Please give all of the data again, character for character, and drop the pictures.

SOURCE RECORDS section start

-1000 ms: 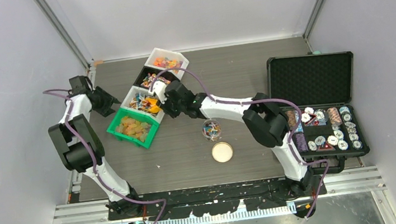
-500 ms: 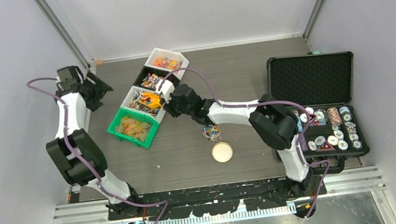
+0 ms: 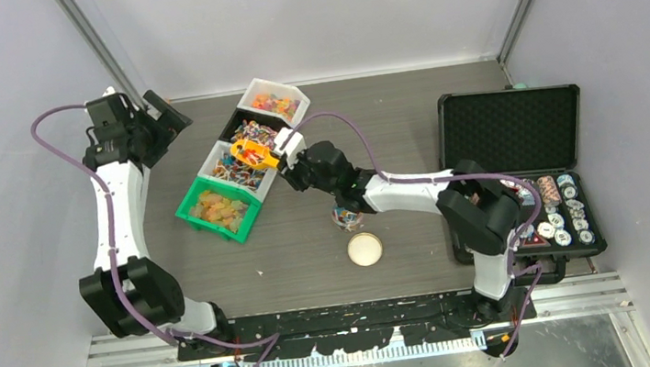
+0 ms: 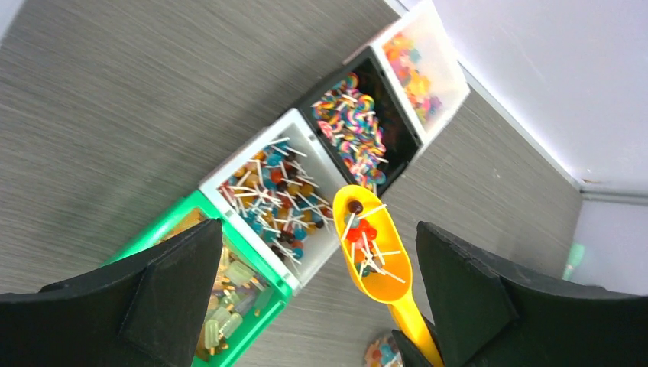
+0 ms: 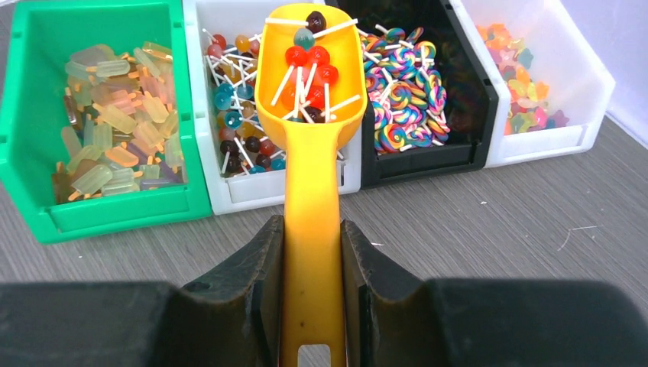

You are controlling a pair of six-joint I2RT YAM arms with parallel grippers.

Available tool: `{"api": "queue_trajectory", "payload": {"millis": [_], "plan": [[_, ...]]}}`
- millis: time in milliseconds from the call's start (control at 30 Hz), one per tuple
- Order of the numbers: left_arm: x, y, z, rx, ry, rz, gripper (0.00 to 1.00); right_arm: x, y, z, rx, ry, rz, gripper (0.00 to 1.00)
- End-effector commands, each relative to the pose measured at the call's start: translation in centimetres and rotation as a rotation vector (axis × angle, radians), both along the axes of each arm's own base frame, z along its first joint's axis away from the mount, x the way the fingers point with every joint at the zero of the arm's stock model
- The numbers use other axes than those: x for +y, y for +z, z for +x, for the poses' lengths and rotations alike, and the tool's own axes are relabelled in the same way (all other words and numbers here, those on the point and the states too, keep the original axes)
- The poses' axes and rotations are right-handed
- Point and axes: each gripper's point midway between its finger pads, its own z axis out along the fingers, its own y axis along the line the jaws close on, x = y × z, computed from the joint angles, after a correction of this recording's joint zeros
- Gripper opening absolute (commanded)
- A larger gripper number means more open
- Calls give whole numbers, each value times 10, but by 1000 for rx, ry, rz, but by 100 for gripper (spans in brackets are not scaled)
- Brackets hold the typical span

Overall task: Pack the candies
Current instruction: Scoop the fake candies from the storage box.

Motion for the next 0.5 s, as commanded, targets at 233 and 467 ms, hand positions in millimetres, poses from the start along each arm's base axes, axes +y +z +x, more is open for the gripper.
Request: {"api": "queue_trajectory", "payload": {"millis": [233,467], "plan": [[-79,61,-57,-201,-245,-14,100,-46,112,-33,-237,4,202,0],[-104,78,-92,-280,-339,16,100,-108,131,-72,-265,-21,134,0]]}}
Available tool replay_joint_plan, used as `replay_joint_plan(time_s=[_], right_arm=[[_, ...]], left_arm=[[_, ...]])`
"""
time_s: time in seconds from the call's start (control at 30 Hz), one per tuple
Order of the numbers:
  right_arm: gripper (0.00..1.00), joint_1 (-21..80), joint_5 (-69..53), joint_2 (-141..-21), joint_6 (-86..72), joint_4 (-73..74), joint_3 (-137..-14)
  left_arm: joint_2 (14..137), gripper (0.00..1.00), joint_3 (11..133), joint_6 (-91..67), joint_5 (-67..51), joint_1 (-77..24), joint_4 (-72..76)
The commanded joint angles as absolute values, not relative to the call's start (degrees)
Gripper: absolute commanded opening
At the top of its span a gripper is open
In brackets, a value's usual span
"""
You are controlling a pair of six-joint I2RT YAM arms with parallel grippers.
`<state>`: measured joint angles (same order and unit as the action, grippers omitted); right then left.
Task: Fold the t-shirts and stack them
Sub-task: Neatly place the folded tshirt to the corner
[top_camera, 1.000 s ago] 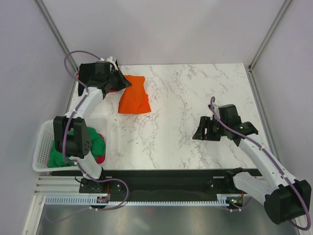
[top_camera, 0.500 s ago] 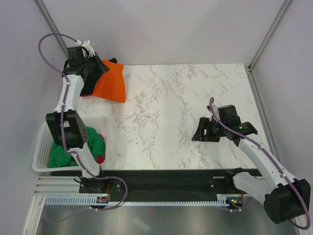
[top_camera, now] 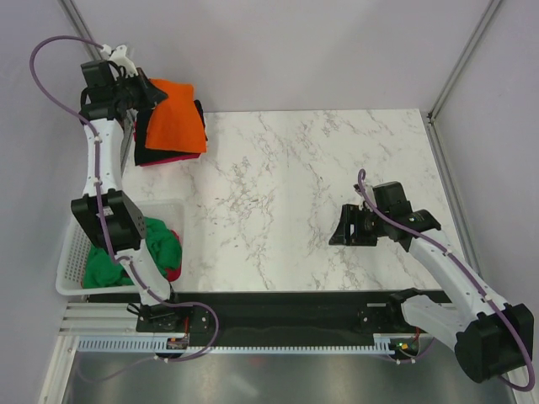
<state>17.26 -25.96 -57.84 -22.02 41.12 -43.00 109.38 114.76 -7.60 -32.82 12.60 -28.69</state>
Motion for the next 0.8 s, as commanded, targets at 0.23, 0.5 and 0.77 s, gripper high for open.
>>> replay_joint_plan(time_s=[0.23, 0.5, 0.77], right_arm=[[0.68, 18.0, -26.8, -58.8, -21.0, 39.3, -42.5], [0.68, 18.2, -26.5, -59.7, -21.1, 39.3, -42.4], [0.68, 18.2, -26.0, -61.9, -21.4, 39.2, -42.1]], left_arm=[[112.1, 0.02, 121.1, -6.4, -39.7, 14.3, -27.2], [118.7, 0.02, 126.9, -5.0, -40.9, 15.4, -27.3], [130.4, 0.02, 136.9, -2.1, -39.0, 16.7, -29.0]])
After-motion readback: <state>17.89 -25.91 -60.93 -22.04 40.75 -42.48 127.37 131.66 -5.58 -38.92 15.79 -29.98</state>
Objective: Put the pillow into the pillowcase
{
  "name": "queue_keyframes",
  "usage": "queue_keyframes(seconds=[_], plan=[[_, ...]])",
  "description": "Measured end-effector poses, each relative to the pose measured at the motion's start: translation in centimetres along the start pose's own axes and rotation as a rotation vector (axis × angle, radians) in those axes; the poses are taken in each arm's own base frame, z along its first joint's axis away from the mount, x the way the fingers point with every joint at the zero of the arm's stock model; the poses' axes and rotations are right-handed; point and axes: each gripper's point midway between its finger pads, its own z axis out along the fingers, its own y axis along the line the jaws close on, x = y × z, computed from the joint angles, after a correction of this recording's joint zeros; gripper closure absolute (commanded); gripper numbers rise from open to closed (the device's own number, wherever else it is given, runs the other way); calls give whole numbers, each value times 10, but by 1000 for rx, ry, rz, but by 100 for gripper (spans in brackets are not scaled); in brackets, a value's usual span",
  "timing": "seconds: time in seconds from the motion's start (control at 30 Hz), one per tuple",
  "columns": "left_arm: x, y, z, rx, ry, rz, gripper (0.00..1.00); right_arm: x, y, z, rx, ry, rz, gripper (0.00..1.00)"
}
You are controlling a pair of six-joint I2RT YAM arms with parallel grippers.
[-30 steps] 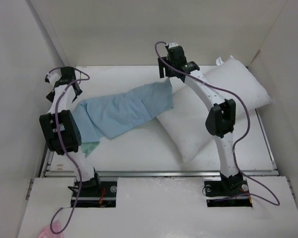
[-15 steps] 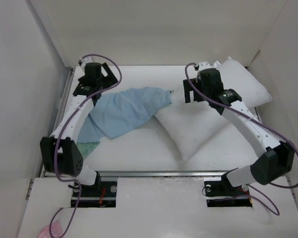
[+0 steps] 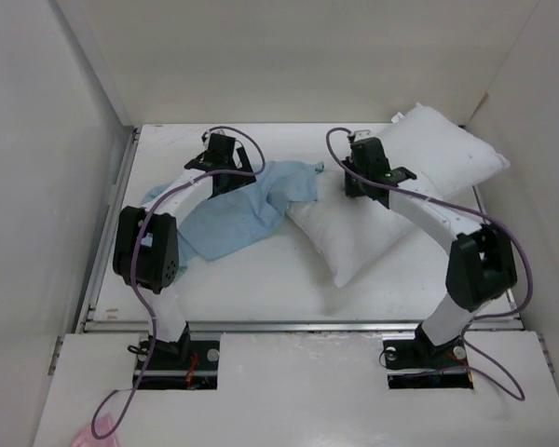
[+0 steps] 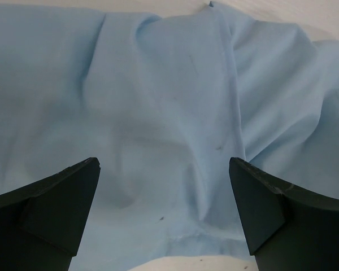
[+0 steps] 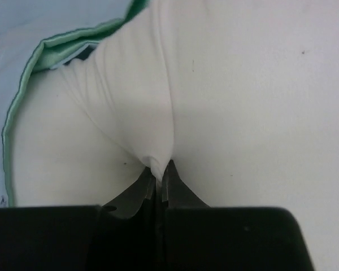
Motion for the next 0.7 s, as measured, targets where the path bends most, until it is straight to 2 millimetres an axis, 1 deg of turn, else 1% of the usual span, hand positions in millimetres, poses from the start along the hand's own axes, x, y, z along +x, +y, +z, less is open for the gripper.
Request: queue_keyframes(seconds=[0.07,0.17,0.23,0.3,0.37,0.43,0.5,0.53,0.57,0.6,0.63,0.67,0.7], plan=[[6,-9,9,4,14,18,0,1,-11,-24,36,-17,33,100],[22,-21,20,7,45,49,0,1,-36,-72,116,-41,88,100],[33,-27,25,10,65,69,0,-3,-53,-105,164,-71,128,100],[40,-34,29,15,80,85,0,-4,-69,-129,218,-88,162,100],[43,-43,33,26,85,95,0,-1,-83,-142,270,-76,178,100],[44,-52,37,37,85,101,3,4,-92,-149,318,-54,188,100],[45,-59,41,46,83,106,10,10,-99,-151,353,-31,201,100],[48,-60,43,46,89,109,27,11,-103,-153,369,-25,209,100],[51,-59,44,42,95,111,40,11,-106,-155,385,-24,219,100],[56,-59,46,47,101,112,59,9,-109,-158,399,-28,226,100],[64,-56,49,43,113,108,77,6,-112,-162,412,-35,232,100],[75,-49,51,32,134,109,100,1,-115,-167,424,-51,241,100],[89,-41,53,17,163,114,100,-6,-118,-174,436,-72,252,100]])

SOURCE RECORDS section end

RESULT OF THE EXERCISE »
-1000 ms: 
-500 ms: 
+0 ms: 
+0 ms: 
+0 ms: 

You are controlling a pair of six-joint I2RT YAM arms with parallel grippers.

Available tool: `{"api": "queue_trajectory", "payload": {"millis": [_], "plan": [[_, ...]]}}`
- millis: time in milliseconds from the call's start (control at 30 Hz), one per tuple
- Order of the numbers: left_arm: x, y, z, rx, ry, rz, gripper (0.00 to 1.00); right_arm: x, y, z, rx, ry, rz, gripper (0.00 to 1.00)
- End-effector commands, each relative to the pose measured at the call's start: translation in centimetres and rotation as a rotation vector (axis × angle, radians), both along the axes of each arm's own base frame, z along its first joint's axis away from the mount, x the way the fingers point with every joint at the zero of the arm's stock model
- The numbers use other axes than those: x for +y, y for +z, z for +x, for the poses' lengths and rotations alike, and the tool's own axes are relabelled in the same way (all other words and numbers here, those on the point and the states too, keep the original axes)
- The poses' axes and rotations are right-handed
- Point and axes: each gripper's point midway between its finger pads, its own z axis out along the fingers, its own y axis along the line the jaws close on, x = y × z, computed from the joint angles, after a correction of this recording's joint zeros
- Gripper opening absolute (commanded)
- A larger gripper number means more open
- Calls give whole numbers, each value times 10, but by 1000 for rx, ry, rz, but by 100 for gripper (spans in brackets are not scaled)
- Brackets hold the typical span

Overall task: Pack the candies
Current instruction: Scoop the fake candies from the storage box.

Motion for the next 0.5 s, as commanded, targets at 233 and 467 ms, hand positions in millimetres, poses from the start along each arm's base axes, axes +y +z +x, more is open for the gripper.
Request: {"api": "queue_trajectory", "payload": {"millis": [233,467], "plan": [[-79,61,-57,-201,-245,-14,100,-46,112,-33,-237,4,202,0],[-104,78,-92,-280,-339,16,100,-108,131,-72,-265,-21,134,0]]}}
Available tool replay_joint_plan, used as `replay_joint_plan(time_s=[_], right_arm=[[_, ...]], left_arm=[[_, ...]])`
"""
time_s: time in seconds from the call's start (control at 30 Hz), one per tuple
Order of the numbers:
  right_arm: gripper (0.00..1.00), joint_1 (-21..80), joint_5 (-69..53), joint_2 (-141..-21), joint_6 (-86..72), joint_4 (-73..74), joint_3 (-137..-14)
  left_arm: joint_2 (14..137), gripper (0.00..1.00), joint_3 (11..133), joint_6 (-91..67), joint_5 (-67..51), joint_1 (-77..24), joint_4 (-72..76)
The commanded joint angles as absolute values, not relative to the call's start (degrees)
Gripper: absolute commanded opening
At the top of its span a gripper is open
In brackets, a value's usual span
"""
You are controlling a pair of six-joint I2RT YAM arms with parallel grippers.
`<state>`: measured joint angles (same order and unit as the action, grippers omitted); right then left.
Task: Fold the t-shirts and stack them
Sub-task: Neatly place the folded tshirt to the corner
[top_camera, 1.000 s ago] 
[top_camera, 0.500 s ago] 
[top_camera, now] 
<state>17.26 -25.96 -57.84 -22.02 41.12 -43.00 109.38 114.76 -7.60 -32.82 12.60 -28.69</state>
Motion for the next 0.8 s, as commanded, targets at 0.23, 0.5 and 0.77 s, gripper high for open.
>>> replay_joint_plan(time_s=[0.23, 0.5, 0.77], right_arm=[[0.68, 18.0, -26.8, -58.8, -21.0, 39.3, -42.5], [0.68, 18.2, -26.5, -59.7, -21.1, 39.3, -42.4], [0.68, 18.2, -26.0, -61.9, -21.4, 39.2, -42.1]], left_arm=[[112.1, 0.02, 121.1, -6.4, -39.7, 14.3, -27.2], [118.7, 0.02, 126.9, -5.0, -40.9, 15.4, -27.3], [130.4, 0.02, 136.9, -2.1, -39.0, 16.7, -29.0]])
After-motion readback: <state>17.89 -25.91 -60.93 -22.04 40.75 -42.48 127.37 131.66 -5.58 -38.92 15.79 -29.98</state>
Objective: Put the pillow into the pillowcase
{
  "name": "queue_keyframes",
  "usage": "queue_keyframes(seconds=[_], plan=[[_, ...]])",
  "description": "Measured end-effector poses, each relative to the pose measured at the motion's start: translation in centimetres along the start pose's own axes and rotation as a rotation vector (axis × angle, radians) in those axes; the poses are taken in each arm's own base frame, z along its first joint's axis away from the mount, x the way the fingers point with every joint at the zero of the arm's stock model; the poses' axes and rotations are right-handed; point and axes: each gripper's point midway between its finger pads, its own z axis out along the fingers, its own y axis along the line the jaws close on, x = y × z, computed from the joint angles, after a correction of this recording's joint zeros; gripper closure absolute (commanded); gripper numbers rise from open to closed (the device's own number, wherever else it is given, runs the other way); calls give whole numbers, each value times 10, but by 1000 for rx, ry, rz, but by 100 for gripper (spans in brackets are not scaled); in brackets, a value's usual span",
  "timing": "seconds: time in seconds from the motion's start (control at 30 Hz), one per tuple",
  "columns": "left_arm: x, y, z, rx, ry, rz, gripper (0.00..1.00); right_arm: x, y, z, rx, ry, rz, gripper (0.00..1.00)"
}
You are controlling a pair of six-joint I2RT YAM arms with parallel grippers.
[-30 steps] 
[-15 steps] 
[+0 steps] 
[+0 steps] 
[+0 steps] 
Motion for the next 0.7 s, as measured, targets where the path bends most, until it is straight to 2 millimetres an axis, 1 deg of turn, else 1% of the usual span, hand positions in millimetres, poses from the start along the hand's own axes, x, y, z along +x, +y, +z, less is open for the gripper.
Request: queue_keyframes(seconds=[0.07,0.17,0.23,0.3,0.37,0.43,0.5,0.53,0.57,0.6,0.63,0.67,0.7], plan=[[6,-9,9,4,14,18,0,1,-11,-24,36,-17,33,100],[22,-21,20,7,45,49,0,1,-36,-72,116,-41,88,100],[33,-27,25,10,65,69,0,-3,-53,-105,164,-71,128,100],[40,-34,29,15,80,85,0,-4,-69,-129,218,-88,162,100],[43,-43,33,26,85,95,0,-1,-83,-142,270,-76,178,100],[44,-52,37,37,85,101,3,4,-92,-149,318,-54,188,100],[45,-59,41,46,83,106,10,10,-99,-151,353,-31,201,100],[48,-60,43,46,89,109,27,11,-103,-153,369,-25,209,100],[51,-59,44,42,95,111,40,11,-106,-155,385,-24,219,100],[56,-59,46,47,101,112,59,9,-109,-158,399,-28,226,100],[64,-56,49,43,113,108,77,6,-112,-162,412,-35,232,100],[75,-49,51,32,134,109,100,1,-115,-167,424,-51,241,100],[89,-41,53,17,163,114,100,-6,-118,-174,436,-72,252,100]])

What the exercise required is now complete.